The Pakistan Muslim League (N) (PML(N)) won 2 of the 3 seats available, while an independent candidate was elected to the other seat.

== Candidates ==
A total number of 113 candidates, including 74 non-PTI independents, contested for the three National Assembly seats in Islamabad.

| No. | Constituency | Candidates |  |  |  |
| PMLN |  | PTI-IND |  |
| 1 | NA-46 |  | Anjum Aqeel Khan |  | Amir Mughal |
| 2 | NA-47 |  | Tariq Fazal Chaudhry |  | Shoaib Shaheen |
| 3 | NA-48 |  | N/A |  | Muhammad Ali Bokhari |

== Results ==

=== Party-wise results ===

| Party |  | Seats |  | Votes |  |
| Contested | Won | # | % |
|  | Pakistan Tehreek-e-Insaf | 3 | 0 | 193,283 | 32.49 |
|  | Pakistan Muslim League (N) | 2 | 2 | 184,111 | 30.95 |
|  | Tehreek-e-Labbaik Pakistan | 3 | 0 | 29,811 | 5.01 |
|  | Jamaat-e-Islami Pakistan | 3 | 0 | 28,442 | 4.78 |
|  | Pakistan Peoples Party | 3 | 0 | 26,174 | 4.40 |
|  | Independents | N/A | 1 | 133,006 | 22.36 |
Others
| Total |  |  | 3 | 594,827 | 100.0 |

=== Constituency-wise results ===

| Constituency | Winner |  |  |  |  | Runner-up |  |  |  |  | Margin | Turnout |
| Candidate | Party |  | Votes |  | Candidate | Party |  | Votes |  |
| No. | % | No. | % | No. | % |
| NA-46 | Anjum Aqeel Khan |  | PML(N) | 82,536 | 51.18 | Amir Mughal |  | PTI | 46,313 | 28.72 | 36,223 | 46.30 |
| NA-47 | Tariq Fazal Chaudhry |  | PML(N) | 101,575 | 40.32 | Shoaib Shaheen |  | PTI | 87,105 | 34.58 | 14,470 | 58.39 |
| NA-48 | Khurram Shehzad Nawaz |  | IND | 69,701 | 38.37 | Muhammad Ali Bokhari |  | PTI | 59,865 | 32.95 | 9,836 | 61.11 |

== Aftermath ==
The independent candidate elected to NA-48 later joined the Pakistan Muslim League (N). As a result, all members in the 16th National Assembly of Pakistan from Islamabad belonged to the PML(N).
=== Audit by PATTAN-Coalition38 ===
On 18 May 2024, PATTAN-Coalition38 conducted a detailed audit of all three constituencies. This audit revealed that all of the declared winners had received fewer votes than their runners-up. The audit involved collecting polling station-level results (Forms 45) from the candidates, totaling the results across polling stations, comparing them with the constituency-level results (Form 47), and comparing the Forms 45 that were collected in the days following February 8 with the ones uploaded by the Election Commission of Pakistan (ECP) on 6 March.
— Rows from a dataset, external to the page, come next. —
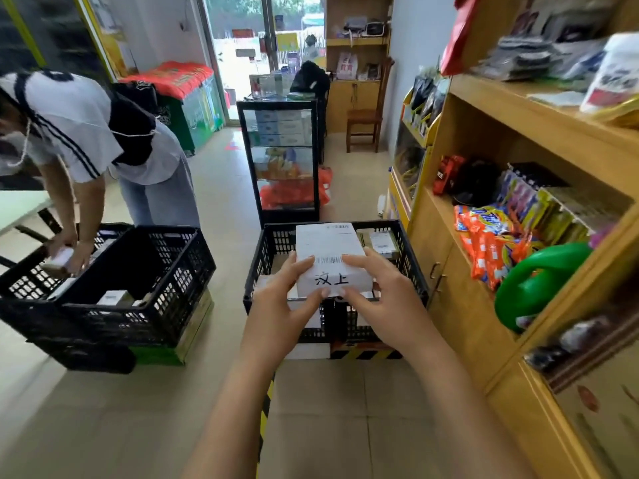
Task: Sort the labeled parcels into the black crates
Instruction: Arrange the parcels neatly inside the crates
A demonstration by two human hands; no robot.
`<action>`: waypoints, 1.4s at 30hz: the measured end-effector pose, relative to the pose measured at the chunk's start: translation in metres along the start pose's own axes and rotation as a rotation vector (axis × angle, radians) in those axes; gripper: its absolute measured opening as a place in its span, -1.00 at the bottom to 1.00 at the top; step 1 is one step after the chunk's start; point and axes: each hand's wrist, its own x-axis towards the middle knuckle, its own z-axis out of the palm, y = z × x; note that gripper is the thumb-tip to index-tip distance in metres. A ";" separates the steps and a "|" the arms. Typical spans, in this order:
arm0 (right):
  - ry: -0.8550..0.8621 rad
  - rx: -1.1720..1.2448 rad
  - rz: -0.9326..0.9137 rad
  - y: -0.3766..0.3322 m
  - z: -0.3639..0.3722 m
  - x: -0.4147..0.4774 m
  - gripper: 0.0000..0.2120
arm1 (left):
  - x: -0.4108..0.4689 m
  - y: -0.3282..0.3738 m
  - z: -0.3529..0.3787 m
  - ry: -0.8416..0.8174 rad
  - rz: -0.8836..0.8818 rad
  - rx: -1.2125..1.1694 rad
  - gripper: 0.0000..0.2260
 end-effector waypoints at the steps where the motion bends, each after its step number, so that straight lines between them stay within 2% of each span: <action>1: 0.009 0.000 0.004 0.006 -0.003 0.003 -0.58 | 0.004 -0.001 0.006 -0.007 0.004 0.006 -0.54; 5: 0.057 -0.004 0.056 0.025 -0.006 0.019 -0.57 | 0.026 -0.007 0.026 -0.027 0.044 0.052 -0.57; 10: 0.141 -0.023 0.129 0.047 -0.002 0.062 -0.33 | 0.077 -0.020 0.051 -0.020 0.167 0.155 -0.56; 19: 0.314 -0.182 0.188 0.084 -0.005 0.192 -0.32 | 0.230 -0.050 0.087 -0.071 0.236 0.008 -0.29; 25: 0.376 -0.265 0.254 0.112 -0.015 0.256 -0.31 | 0.314 -0.071 0.120 -0.192 0.254 -0.027 -0.35; 31: 0.316 -0.295 0.341 0.179 -0.020 0.300 -0.26 | 0.359 -0.101 0.179 -0.294 0.188 -0.068 -0.34; 39: 0.102 -0.140 0.481 0.315 -0.018 0.342 -0.30 | 0.395 -0.166 0.296 -0.374 -0.066 0.026 -0.31; 42: 0.002 -0.160 0.547 0.370 -0.012 0.348 -0.33 | 0.395 -0.197 0.339 -0.427 -0.164 0.050 -0.30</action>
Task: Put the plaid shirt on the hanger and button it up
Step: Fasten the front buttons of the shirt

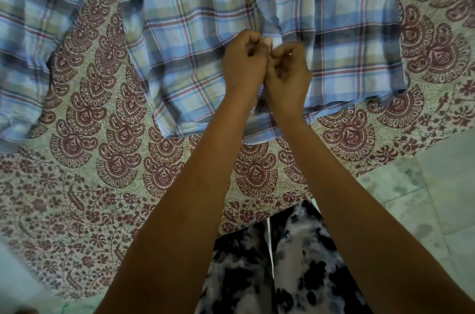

They were able to collect 87%, 97%, and 90% of Forms 45 from NA-46, NA-47, and NA-48, respectively. In NA-46, the results of the audit indicated that PTI-backed Amir Mughal received 75,608 votes, while Anjum Aqeel Khan, the declared winner from the PML(N), received 38,607 votes, indicating a reversal of 73,224 votes in the official results by the ECP. Moreover, they found discrepancies between the collected and uploaded Forms 45 in more than 200 out of 342 polling stations. In NA-47, as per the audit, PTI-backed Shoaib Shaheen bagged 101,061 votes and Tariq Fazal Chaudhry of the PML(N) bagged 49,528 votes, indicating a reversal of 66,003 votes in the final ECP results. They also found discrepancies between the two groups of Forms 45 in 198 out of 387 polling stations. Lastly, in NA-48, the audit revealed that PTI-backed Muhammad Ali Bokhari received 70,318 votes, while the declared winner, independent Khurram Shehzad Nawaz received 26,874 votes, indicating a reversal of 53,280 votes. The audit claimed discrepancies in 91 out of 261 polling stations.